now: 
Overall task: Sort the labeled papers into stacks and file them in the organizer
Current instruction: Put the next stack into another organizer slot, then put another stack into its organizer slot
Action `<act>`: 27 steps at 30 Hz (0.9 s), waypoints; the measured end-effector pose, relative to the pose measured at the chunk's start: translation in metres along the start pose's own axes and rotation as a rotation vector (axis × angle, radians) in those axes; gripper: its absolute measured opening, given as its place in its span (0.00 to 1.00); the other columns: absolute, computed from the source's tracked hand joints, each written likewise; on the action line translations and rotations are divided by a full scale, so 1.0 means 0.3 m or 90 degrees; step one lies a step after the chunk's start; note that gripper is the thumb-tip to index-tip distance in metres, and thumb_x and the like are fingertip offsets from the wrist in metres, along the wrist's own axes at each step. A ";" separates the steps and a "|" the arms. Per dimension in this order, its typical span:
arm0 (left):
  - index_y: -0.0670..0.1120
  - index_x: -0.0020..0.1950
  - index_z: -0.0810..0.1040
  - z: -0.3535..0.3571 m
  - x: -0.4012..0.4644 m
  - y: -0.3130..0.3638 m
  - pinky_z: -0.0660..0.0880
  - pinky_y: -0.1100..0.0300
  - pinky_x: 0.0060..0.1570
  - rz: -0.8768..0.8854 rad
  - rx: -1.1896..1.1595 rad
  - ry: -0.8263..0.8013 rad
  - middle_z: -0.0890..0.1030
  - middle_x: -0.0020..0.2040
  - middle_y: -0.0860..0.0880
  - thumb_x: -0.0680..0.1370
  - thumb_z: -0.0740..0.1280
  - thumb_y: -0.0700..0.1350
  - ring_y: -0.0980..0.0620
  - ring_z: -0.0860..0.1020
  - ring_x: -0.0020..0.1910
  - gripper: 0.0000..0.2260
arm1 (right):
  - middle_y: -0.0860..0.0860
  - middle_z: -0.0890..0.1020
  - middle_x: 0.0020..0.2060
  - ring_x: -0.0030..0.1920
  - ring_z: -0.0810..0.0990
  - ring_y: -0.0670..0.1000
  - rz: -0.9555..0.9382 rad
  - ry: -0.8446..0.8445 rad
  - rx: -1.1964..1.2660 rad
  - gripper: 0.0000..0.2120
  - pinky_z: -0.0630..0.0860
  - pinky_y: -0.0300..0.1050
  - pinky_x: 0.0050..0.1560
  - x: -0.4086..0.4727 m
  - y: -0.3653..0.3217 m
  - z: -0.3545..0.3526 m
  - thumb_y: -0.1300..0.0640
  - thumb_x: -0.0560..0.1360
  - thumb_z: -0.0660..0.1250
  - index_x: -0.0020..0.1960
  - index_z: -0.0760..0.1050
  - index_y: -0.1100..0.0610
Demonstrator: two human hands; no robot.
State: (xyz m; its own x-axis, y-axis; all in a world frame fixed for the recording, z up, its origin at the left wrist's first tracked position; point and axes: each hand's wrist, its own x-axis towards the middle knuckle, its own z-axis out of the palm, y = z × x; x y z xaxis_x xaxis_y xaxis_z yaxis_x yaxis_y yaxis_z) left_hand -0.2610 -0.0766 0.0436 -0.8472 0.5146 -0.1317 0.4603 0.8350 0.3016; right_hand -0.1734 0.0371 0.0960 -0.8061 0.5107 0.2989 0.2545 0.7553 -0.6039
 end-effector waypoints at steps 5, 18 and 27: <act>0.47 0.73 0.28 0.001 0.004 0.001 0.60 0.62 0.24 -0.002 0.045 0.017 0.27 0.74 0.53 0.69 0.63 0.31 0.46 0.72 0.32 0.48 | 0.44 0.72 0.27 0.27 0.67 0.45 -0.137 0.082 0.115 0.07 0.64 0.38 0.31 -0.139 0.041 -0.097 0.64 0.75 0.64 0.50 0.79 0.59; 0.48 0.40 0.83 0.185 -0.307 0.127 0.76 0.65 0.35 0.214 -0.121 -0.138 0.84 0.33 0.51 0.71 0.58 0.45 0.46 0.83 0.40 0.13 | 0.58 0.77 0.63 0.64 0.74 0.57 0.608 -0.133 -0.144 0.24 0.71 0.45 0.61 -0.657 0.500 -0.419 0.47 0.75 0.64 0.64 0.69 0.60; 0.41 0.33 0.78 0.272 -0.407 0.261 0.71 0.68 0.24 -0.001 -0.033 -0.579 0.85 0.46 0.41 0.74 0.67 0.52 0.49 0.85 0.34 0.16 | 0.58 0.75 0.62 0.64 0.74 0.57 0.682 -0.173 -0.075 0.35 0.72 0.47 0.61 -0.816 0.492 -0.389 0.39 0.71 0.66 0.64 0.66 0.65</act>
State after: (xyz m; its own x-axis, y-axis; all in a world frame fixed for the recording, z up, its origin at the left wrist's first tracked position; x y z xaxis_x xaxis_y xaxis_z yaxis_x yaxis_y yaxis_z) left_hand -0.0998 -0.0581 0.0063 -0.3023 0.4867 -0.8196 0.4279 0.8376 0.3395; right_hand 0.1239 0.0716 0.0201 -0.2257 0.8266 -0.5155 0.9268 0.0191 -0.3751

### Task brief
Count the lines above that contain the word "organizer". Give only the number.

### Task answer
2